* [WHAT IS NEEDED] What is needed here is an exact copy of all the records below.

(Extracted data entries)

#####

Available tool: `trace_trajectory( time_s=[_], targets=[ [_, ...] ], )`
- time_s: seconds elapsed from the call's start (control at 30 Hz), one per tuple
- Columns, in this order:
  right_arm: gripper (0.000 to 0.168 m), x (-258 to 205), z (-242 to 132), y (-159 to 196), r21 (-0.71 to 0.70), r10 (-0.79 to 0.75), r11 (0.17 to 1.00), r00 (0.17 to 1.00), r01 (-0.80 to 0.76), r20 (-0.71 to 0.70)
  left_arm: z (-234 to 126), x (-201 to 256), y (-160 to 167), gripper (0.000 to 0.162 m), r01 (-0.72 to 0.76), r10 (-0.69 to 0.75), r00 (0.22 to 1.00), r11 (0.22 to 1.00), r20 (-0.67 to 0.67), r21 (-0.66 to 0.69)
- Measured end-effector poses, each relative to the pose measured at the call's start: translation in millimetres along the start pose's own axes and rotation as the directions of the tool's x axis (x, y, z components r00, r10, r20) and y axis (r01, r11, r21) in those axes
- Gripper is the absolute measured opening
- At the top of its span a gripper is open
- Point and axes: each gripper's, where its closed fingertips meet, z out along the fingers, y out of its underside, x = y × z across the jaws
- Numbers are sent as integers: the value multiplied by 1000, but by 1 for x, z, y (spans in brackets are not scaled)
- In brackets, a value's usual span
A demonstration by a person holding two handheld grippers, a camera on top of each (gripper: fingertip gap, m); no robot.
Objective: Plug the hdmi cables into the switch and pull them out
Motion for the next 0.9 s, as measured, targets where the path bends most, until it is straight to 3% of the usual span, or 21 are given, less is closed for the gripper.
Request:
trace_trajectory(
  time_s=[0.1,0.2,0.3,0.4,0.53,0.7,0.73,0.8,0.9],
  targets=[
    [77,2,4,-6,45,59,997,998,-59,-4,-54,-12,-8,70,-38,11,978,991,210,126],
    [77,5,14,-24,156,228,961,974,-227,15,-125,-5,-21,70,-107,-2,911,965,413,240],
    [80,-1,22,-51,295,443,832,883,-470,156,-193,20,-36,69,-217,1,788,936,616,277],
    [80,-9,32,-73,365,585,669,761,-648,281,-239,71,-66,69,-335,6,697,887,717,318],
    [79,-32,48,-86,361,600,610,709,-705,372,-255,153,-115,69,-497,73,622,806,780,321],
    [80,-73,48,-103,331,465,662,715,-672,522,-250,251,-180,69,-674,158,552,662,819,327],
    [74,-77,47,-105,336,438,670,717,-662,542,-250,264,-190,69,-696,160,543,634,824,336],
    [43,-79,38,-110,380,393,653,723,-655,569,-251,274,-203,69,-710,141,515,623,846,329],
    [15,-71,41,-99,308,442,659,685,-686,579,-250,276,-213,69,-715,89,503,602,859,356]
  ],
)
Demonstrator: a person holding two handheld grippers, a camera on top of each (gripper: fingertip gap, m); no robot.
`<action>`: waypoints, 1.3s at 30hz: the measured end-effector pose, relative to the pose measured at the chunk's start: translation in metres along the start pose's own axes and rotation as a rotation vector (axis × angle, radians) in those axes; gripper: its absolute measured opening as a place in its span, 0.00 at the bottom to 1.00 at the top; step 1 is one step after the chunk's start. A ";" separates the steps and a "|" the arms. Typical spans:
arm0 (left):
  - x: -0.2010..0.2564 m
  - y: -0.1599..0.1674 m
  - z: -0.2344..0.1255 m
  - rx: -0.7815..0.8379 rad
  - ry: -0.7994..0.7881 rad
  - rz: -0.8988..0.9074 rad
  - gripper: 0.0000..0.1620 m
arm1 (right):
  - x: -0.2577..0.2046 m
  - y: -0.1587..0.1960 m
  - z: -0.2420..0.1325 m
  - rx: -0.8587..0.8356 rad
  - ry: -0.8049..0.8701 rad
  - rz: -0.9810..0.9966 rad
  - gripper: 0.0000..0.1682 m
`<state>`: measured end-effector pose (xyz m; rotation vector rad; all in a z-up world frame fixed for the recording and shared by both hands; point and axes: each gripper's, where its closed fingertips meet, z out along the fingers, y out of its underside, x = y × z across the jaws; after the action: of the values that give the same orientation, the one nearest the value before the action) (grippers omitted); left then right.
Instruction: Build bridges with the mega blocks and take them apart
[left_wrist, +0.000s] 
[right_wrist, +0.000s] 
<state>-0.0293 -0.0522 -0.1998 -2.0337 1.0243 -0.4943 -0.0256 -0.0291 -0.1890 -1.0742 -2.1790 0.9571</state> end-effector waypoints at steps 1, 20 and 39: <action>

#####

* [COMPLETED TASK]
Available tool: `trace_trajectory( time_s=[_], targets=[ [_, ...] ], )`
- time_s: seconds elapsed from the call's start (control at 30 Hz), one per tuple
- Columns, in this order:
  right_arm: gripper (0.000 to 0.168 m), x (-258 to 205), z (-242 to 132), y (-159 to 196), r21 (-0.71 to 0.70), r10 (-0.79 to 0.75), r11 (0.17 to 1.00), r00 (0.17 to 1.00), r01 (-0.80 to 0.76), r20 (-0.71 to 0.70)
  left_arm: z (-234 to 126), x (-201 to 256), y (-160 to 167), gripper (0.000 to 0.162 m), r01 (-0.72 to 0.76), r10 (-0.69 to 0.75), r00 (0.22 to 1.00), r11 (0.22 to 1.00), r20 (-0.67 to 0.67), r21 (-0.66 to 0.69)
- Measured end-effector poses, each relative to the pose measured at the call's start: translation in millimetres along the start pose's own axes and rotation as the directions of the tool's x axis (x, y, z components r00, r10, r20) and y axis (r01, r11, r21) in those axes
- Gripper is the absolute measured opening
- At the top of its span a gripper is open
- Point and axes: each gripper's, where its closed fingertips meet, z out along the fingers, y out of its underside, x = y × z across the jaws
- Numbers are sent as integers: the value multiplied by 1000, but by 1 for x, z, y (spans in brackets are not scaled)
- In brackets, a value's usual span
A demonstration by a person holding two handheld grippers, a camera on top of each (gripper: fingertip gap, m); no robot.
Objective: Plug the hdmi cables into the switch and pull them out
Motion for the next 0.9 s, as measured, targets where the path bends most, until it is straight to 3% of the usual span, or 21 are given, less is closed for the gripper.
Request:
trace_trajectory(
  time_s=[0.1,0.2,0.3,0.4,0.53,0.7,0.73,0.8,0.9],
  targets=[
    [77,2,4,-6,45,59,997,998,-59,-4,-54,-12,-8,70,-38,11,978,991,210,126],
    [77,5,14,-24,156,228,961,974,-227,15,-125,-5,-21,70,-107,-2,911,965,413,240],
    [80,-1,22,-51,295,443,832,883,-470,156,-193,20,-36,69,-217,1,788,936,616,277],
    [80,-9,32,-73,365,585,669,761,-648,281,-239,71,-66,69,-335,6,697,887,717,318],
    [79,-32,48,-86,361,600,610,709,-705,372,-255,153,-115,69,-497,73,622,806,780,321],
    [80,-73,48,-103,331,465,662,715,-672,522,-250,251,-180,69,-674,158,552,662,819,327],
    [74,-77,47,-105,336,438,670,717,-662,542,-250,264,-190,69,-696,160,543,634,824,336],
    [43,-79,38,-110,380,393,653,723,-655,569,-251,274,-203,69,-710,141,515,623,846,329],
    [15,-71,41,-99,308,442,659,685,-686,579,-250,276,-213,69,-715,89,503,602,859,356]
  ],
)
Demonstrator: a person holding two handheld grippers, a camera on top of each (gripper: fingertip gap, m); no robot.
`<action>`: waypoints, 1.3s at 30hz: the measured end-effector pose, relative to the pose measured at the chunk's start: translation in metres along the start pose's own axes and rotation as a rotation vector (axis × angle, radians) in those axes; gripper: its absolute measured opening as a place in its span, 0.00 at the bottom to 1.00 at the top; step 1 is one step after the chunk's start. A ";" separates the steps and a "|" the arms. Typical spans:
arm0 (left):
  - x: -0.2010..0.2564 m
  - y: -0.1599..0.1674 m
  - z: -0.2344..0.1255 m
  - rx: -0.7815..0.8379 rad
  - ry: -0.7994..0.7881 rad
  - rz: -0.8988..0.9074 rad
  - gripper: 0.0000..0.1620 m
arm1 (right):
  - x: -0.2577..0.2046 m
  - y: -0.1587..0.1960 m
  - z: -0.2420..0.1325 m
  - rx: -0.8587..0.8356 rad
  - ry: -0.8049..0.8701 rad
  - rz: -0.9810..0.9966 rad
  - gripper: 0.0000..0.1682 m
`<state>`: measured end-effector pose (xyz m; rotation vector rad; all in a z-up world frame fixed for the recording and shared by both hands; point and axes: each gripper's, where its closed fingertips meet, z out along the fingers, y out of its underside, x = y × z across the jaws; after the action: of the values that give the same orientation, the one nearest the value before the action) (grippers omitted); left then right.
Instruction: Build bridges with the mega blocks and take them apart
[left_wrist, +0.000s] 
[right_wrist, +0.000s] 
<state>-0.0293 -0.0522 -0.1998 -2.0337 1.0243 -0.4943 -0.0256 -0.0291 -0.1890 -1.0742 -2.1790 0.9571</state> end-effector waypoints at steps 1, 20 and 39: <action>

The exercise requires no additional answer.